Dr. Krenzelok voted against all but question 5 (Do you recommend eliminating nonprescription acetaminophen combination products?) and 9 (Do you recommend that FDA require a boxed warning for prescription acetaminophen combination products?).
He said the final votes didn't necessarily reflect the discussions and comments made by participants, and that he doesn't believe there was quite the enthusiasm for more stringent regulation of acetaminophen as was portrayed in the vote.
“If we have up to 200 million people using acetaminophen in this country every year, with such a limited number of adverse events, this tells me it is a safe drug,” he said. “But it's being portrayed in some places as if it is a highly toxic drug.”
Heightened Awareness

Clearly the committee was riven by some of the questions. Nevertheless, the FDA now appears poised to take action on lowering the amount of acetaminophen available in over-the-counter products, as well as limiting access to or possibly removing Vicodin altogether from the marketplace. How might this impact emergency medicine?
Both Drs. Krenzelok and Dart believe recent news reports about the FDA advisory committee, and potential FDA rules, may drive more patients to the emergency department with heightened concerns about acetaminophen toxicity. There will also very likely be inconvenience issues with writing prescriptions for combinations of hydrocodone and acetaminophen if Vicodin and Percocet are moved off of Schedule II.

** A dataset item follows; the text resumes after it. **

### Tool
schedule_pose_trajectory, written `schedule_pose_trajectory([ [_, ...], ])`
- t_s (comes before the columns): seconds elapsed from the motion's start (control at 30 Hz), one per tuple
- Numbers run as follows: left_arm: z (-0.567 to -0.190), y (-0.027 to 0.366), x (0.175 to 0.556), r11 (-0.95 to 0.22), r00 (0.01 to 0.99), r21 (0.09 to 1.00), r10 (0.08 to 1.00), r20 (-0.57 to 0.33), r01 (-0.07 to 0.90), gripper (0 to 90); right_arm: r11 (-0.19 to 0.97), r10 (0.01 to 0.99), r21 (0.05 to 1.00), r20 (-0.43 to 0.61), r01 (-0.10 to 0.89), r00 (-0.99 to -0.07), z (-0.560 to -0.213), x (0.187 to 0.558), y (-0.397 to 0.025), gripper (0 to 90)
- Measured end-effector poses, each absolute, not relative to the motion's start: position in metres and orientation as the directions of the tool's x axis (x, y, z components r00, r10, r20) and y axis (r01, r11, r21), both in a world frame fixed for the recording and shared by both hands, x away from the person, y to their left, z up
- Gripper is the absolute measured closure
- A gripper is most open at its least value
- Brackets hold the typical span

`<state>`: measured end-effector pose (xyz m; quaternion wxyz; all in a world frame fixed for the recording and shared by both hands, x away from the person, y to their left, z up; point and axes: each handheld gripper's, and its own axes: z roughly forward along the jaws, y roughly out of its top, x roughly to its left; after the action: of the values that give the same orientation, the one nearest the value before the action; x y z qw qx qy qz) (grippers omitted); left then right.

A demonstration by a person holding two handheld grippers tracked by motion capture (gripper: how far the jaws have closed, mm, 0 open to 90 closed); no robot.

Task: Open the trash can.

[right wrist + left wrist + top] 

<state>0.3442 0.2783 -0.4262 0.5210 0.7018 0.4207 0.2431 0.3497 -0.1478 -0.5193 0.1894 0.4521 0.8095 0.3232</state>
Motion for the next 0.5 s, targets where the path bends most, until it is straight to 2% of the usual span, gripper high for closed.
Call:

Dr. Lee said the committee's actions should remind emergency physicians that, when they see high enzyme levels in an alanine aminotransferase test, they should think about acetaminophen even if the parent compound isn't detectable, because the parent compound may already have been metabolized.
Finally, Richard Bradley, MD, chief of Emergency Medical Services and Disaster Medicine at The University of Texas Medical School at Houston, said the committee's actions reinforce the need for emergency physicians to be educators.
“Most importantly it's going to refocus efforts in educating patients when they're in the emergency department,” he said. “A lot of our patients don't understand the effects of these medications. This is a good opportunity for us to remind them that (acetaminophen products are not) always benign.”